**WHAT IS BEING ASKED**
The answer must be the full listing, repeated exactly.

* * *

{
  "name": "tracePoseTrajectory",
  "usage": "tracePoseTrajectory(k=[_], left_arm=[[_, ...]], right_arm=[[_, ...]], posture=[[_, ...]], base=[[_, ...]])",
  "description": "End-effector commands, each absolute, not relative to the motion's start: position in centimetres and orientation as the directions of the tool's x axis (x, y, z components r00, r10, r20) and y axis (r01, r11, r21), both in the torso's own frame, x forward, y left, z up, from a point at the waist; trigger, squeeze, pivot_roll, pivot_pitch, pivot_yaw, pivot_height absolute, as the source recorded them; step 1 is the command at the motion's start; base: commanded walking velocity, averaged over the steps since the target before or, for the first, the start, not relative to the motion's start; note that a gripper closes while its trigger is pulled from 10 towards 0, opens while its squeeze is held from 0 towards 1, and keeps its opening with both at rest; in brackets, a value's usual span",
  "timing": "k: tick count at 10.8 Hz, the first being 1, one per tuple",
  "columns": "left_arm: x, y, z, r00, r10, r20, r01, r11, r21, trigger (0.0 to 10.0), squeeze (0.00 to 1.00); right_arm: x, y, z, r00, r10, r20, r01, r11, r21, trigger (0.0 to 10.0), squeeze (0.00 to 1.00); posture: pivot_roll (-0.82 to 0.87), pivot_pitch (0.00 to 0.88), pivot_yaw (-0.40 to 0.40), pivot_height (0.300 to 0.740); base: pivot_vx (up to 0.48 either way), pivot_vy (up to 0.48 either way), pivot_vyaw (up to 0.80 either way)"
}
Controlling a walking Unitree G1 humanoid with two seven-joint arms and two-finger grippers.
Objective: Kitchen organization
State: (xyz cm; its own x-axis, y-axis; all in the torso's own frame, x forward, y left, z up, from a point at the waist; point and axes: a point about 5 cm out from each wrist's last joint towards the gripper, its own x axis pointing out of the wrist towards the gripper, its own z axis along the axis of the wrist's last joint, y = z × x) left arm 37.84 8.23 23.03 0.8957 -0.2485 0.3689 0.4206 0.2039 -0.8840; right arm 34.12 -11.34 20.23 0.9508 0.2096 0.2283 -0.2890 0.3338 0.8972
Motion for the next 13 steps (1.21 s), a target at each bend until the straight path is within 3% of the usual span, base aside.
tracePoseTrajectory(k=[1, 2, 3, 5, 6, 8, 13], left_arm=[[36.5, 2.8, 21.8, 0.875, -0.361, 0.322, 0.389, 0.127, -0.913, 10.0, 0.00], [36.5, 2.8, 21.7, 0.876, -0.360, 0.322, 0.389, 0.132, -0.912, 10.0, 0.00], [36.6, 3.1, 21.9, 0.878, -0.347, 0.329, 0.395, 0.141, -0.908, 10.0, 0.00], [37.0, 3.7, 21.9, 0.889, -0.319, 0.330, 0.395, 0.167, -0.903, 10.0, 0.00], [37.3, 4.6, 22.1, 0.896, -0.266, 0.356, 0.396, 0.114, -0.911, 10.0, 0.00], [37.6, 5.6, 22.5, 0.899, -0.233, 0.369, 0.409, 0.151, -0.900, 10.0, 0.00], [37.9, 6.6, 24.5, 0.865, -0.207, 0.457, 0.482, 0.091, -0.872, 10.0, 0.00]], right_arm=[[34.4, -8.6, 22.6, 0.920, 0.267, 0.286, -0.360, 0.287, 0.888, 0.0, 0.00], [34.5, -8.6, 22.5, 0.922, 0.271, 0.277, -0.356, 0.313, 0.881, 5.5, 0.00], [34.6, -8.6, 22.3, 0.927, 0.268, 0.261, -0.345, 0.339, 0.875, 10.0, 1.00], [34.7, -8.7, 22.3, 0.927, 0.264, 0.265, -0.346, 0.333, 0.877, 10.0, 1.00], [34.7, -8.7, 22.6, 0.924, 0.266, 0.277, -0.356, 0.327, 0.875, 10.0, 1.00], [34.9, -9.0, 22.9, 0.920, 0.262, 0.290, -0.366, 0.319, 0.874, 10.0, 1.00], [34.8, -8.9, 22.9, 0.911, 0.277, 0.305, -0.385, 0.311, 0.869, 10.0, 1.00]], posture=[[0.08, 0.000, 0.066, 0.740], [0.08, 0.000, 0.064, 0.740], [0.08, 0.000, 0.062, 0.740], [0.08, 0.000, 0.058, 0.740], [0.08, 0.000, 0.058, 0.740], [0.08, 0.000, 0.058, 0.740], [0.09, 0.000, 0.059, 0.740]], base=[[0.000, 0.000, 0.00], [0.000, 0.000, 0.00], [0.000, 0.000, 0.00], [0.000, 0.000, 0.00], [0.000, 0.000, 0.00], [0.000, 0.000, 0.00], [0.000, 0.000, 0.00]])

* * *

**RESPONSE BELOW**
{
  "name": "tracePoseTrajectory",
  "usage": "tracePoseTrajectory(k=[_], left_arm=[[_, ...]], right_arm=[[_, ...]], posture=[[_, ...]], base=[[_, ...]])",
  "description": "End-effector commands, each absolute, not relative to the motion's start: position in centimetres and orientation as the directions of the tool's x axis (x, y, z components r00, r10, r20) and y axis (r01, r11, r21), both in the torso's own frame, x forward, y left, z up, from a point at the waist; trigger, squeeze, pivot_roll, pivot_pitch, pivot_yaw, pivot_height absolute, as the source recorded them; step 1 is the command at the motion's start; base: commanded walking velocity, averaged over the steps since the target before or, for the first, the start, not relative to the motion's start; note that a gripper closes while its trigger is pulled from 10 towards 0, opens while its squeeze is held from 0 towards 1, and keeps its opening with both at rest; in brackets, a value's usual span",
  "timing": "k: tick count at 10.8 Hz, the first being 1, one per tuple",
  "columns": "left_arm: x, y, z, r00, r10, r20, r01, r11, r21, trigger (0.0 to 10.0), squeeze (0.00 to 1.00); right_arm: x, y, z, r00, r10, r20, r01, r11, r21, trigger (0.0 to 10.0), squeeze (0.00 to 1.00); posture: pivot_roll (-0.82 to 0.87), pivot_pitch (0.00 to 0.88), pivot_yaw (-0.40 to 0.40), pivot_height (0.300 to 0.740); base: pivot_vx (up to 0.48 either way), pivot_vy (up to 0.48 either way), pivot_vyaw (up to 0.80 either way)"
}
Controlling a walking Unitree G1 humanoid with two seven-joint arms and two-finger grippers.
Objective: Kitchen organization
State: (xyz cm; its own x-axis, y-axis; all in the torso's own frame, x forward, y left, z up, from a point at the waist; point and axes: a point about 5 cm out from each wrist's last joint towards the gripper, its own x axis pointing out of the wrist towards the gripper, its own z axis along the axis of the wrist's last joint, y = z × x) left arm 37.84 8.23 23.03 0.8957 -0.2485 0.3689 0.4206 0.2039 -0.8840; right arm 34.12 -11.34 20.23 0.9508 0.2096 0.2283 -0.2890 0.3338 0.8972
Motion for the next 13 steps (1.21 s), a target at each bend until the straight path is within 3% of the usual span, base aside.
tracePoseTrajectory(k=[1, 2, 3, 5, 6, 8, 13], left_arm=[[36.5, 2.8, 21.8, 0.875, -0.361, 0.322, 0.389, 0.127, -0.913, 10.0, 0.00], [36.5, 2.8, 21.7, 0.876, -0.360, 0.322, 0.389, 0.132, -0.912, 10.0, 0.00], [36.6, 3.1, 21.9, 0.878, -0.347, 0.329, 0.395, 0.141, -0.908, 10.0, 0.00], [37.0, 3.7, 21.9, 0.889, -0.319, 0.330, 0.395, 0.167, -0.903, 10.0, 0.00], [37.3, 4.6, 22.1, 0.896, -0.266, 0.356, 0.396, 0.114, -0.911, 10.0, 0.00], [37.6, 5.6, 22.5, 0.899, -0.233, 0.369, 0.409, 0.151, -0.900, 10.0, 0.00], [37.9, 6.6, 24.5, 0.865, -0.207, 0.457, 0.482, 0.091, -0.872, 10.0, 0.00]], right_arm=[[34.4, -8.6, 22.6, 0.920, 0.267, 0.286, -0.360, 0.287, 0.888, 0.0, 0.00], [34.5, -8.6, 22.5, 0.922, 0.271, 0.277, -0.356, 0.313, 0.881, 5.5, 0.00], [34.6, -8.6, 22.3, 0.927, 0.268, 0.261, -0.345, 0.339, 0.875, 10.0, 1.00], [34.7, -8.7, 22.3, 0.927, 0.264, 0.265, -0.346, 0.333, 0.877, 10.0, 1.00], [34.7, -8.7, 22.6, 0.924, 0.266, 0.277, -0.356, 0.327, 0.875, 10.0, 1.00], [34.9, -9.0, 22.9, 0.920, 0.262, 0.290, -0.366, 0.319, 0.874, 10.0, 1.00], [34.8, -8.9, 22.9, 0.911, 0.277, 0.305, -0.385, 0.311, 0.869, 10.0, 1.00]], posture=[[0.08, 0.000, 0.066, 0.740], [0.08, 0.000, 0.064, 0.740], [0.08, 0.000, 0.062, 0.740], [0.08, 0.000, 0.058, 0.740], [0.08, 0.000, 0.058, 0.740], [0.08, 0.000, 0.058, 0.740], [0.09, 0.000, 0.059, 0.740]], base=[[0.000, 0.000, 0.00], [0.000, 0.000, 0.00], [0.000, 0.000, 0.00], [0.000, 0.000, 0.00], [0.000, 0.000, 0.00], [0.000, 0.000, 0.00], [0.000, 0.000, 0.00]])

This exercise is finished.